My Ex! We were together on and off for 5yrs, and things happen to where I ended it. I had to. But something I didn't do was go on NC. I kept him as my friend/kinda not really bf. We talked and acted as we were together. I do love this guy, I always will. As much crap he put me through I will always have feelings for him. Somewhere in this site is my story about him. Well finally everything actually ended yesterday! I know im hurt, I cant seem to bring myself to cry or feel that pain everyone goes through when they leave the person they love. Im scared that some day I will break down in tears, or that I will never let him go. In the back of my mind I have this thought of "maybe some day we will be together". I dont want that though, he cheated on me and hurt me like no one has. And I also did my part in hurting him back, our relationship was never healthy but we did love each other. After all of this I still stuck by him, maybe I just didn't feel I was worth enough or respected myself to leave.

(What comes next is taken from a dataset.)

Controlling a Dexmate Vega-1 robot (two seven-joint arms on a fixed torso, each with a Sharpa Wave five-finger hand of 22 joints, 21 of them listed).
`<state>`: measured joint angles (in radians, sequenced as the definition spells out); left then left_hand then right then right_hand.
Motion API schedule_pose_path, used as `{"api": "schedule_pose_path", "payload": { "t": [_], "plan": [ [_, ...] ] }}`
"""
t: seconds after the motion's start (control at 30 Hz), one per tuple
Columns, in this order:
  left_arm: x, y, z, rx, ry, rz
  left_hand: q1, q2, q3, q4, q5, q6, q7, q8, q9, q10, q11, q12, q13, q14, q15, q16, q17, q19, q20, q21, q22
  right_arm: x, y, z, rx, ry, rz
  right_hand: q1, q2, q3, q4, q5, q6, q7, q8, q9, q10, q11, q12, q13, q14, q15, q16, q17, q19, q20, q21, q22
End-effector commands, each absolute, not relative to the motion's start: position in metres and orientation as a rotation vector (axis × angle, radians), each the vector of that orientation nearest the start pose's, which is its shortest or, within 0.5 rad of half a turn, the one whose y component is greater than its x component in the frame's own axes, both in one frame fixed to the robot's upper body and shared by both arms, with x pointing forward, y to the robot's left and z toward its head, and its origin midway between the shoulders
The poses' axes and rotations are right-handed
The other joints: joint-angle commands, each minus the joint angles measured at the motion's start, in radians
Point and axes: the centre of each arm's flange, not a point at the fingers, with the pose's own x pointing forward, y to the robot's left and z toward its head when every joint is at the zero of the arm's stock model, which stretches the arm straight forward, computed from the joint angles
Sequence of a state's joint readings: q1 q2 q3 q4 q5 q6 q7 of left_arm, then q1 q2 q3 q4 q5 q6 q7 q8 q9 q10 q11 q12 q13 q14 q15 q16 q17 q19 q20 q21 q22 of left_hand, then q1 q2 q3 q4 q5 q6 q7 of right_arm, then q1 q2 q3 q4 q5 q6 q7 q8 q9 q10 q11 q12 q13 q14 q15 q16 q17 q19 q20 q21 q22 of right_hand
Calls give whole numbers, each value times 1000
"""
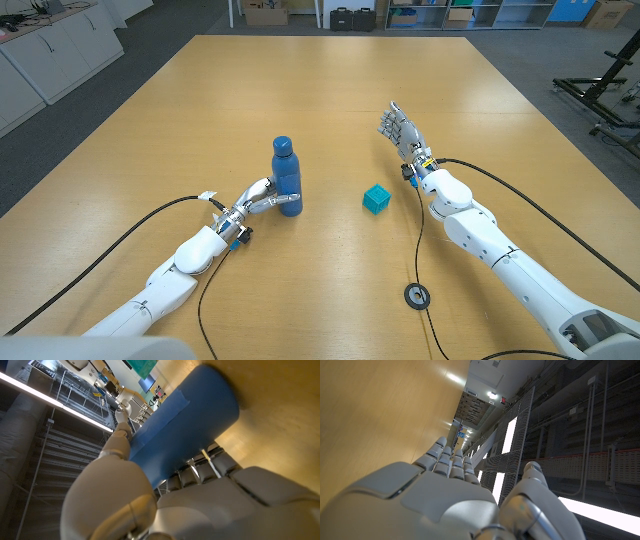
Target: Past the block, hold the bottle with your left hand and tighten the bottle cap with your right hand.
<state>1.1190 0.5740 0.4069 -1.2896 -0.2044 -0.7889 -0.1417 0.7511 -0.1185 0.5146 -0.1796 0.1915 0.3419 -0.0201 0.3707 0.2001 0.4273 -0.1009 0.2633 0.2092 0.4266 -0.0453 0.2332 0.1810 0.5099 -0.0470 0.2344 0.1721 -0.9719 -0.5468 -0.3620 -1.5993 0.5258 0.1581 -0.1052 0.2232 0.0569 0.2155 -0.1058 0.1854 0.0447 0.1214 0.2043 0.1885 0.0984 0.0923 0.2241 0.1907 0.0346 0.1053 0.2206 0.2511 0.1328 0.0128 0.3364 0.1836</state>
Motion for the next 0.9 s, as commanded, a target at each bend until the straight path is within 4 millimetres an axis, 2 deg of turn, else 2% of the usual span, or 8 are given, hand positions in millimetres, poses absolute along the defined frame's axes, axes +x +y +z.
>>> {"api": "schedule_pose_path", "payload": {
  "t": [0.03,0.2,0.33,0.37,0.53,0.67,0.9],
  "plan": [
    [560,246,-169,356,-753,-466,59,45,28,-3,-7,55,-23,16,3,46,-10,13,3,40,-160,8,2,40,-130,9,1,606,-245,-26,-59,-601,220,2,4,1,-4,4,10,26,-3,2,8,1,-4,2,2,3,2,3,5,8,-1,5],
    [556,248,-171,337,-730,-428,139,76,58,-6,-1,94,-24,29,3,98,-18,18,4,91,-173,9,2,91,-134,15,2,605,-244,-26,-58,-603,223,2,4,1,-4,4,11,25,-3,2,6,1,-4,2,2,2,2,3,4,8,-2,6],
    [552,250,-168,337,-726,-413,174,87,70,-6,4,113,-25,35,3,124,-15,22,5,114,-176,7,3,111,-134,17,3,604,-244,-26,-60,-610,224,2,4,0,-4,4,11,25,-3,2,7,2,-4,2,1,2,2,3,4,8,-3,6],
    [551,250,-167,340,-727,-412,181,89,73,-4,5,124,-24,39,3,129,-4,21,5,121,-176,7,3,117,-132,17,3,603,-244,-25,-58,-612,224,2,4,0,-4,4,12,25,-3,2,8,2,-4,2,2,3,2,3,4,8,-3,6],
    [541,255,-158,343,-744,-388,180,89,72,2,5,139,-27,44,3,143,4,23,6,134,-175,7,4,130,-131,20,4,600,-244,-26,-60,-624,227,2,5,0,-4,4,11,26,-3,2,8,-1,-4,2,1,1,2,3,6,7,-3,6],
    [532,261,-152,344,-751,-364,179,88,71,6,5,152,-30,49,3,160,4,25,6,149,-175,7,4,140,-131,21,4,597,-244,-27,-63,-633,229,3,5,-1,-4,4,22,16,1,2,13,-27,-2,2,14,-18,6,3,13,-5,-4,6],
    [520,272,-146,351,-747,-343,182,89,71,7,5,165,-32,53,3,173,3,27,7,163,-178,8,5,152,-132,23,5,588,-239,-26,-84,-644,243,4,6,-1,-5,4,25,15,1,2,14,-26,-2,2,16,-23,7,3,16,-11,-4,6]
  ]
}}
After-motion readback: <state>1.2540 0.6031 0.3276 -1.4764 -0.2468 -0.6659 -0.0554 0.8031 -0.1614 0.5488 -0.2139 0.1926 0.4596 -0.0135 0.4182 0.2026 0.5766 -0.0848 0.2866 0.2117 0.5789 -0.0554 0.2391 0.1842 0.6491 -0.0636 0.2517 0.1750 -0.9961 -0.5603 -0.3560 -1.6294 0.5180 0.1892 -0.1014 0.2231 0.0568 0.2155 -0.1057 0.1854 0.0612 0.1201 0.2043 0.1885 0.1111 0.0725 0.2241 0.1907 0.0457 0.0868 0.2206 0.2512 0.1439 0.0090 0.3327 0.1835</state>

Second guy! He was cool, I just dont know where we are. But I want to let this one go as well. I know we can lead to a full blown relationship and deep down I dont want one. Im not ready for one and maybe I will never be ready to be in one. He's a great guy and a blast to be around but I just want to hide half the time. I think I have a... wait I like him, that's a given!

My dude friend! We were trying to see what was up with us, and somehow I really wanted to be with him. We just had a major fall out and I dont know where we are anymore. I briefly talk!

 

I just dont know what is wrong with me. In order for me to not think about my ex I get other guys attention. I like it but I dont want anything serious with anyone else but the 3rd guy. I miss this guy and I dont know why!

Basically, I need help!! Lots of it! I need to know why do I need other guys attention, why cant I just cope like everyone else? Why am I so scared to feel pain and loss of my relationship? Why do I need reassurance of other guys?

Its NC day 1 with my ex! And Im sad!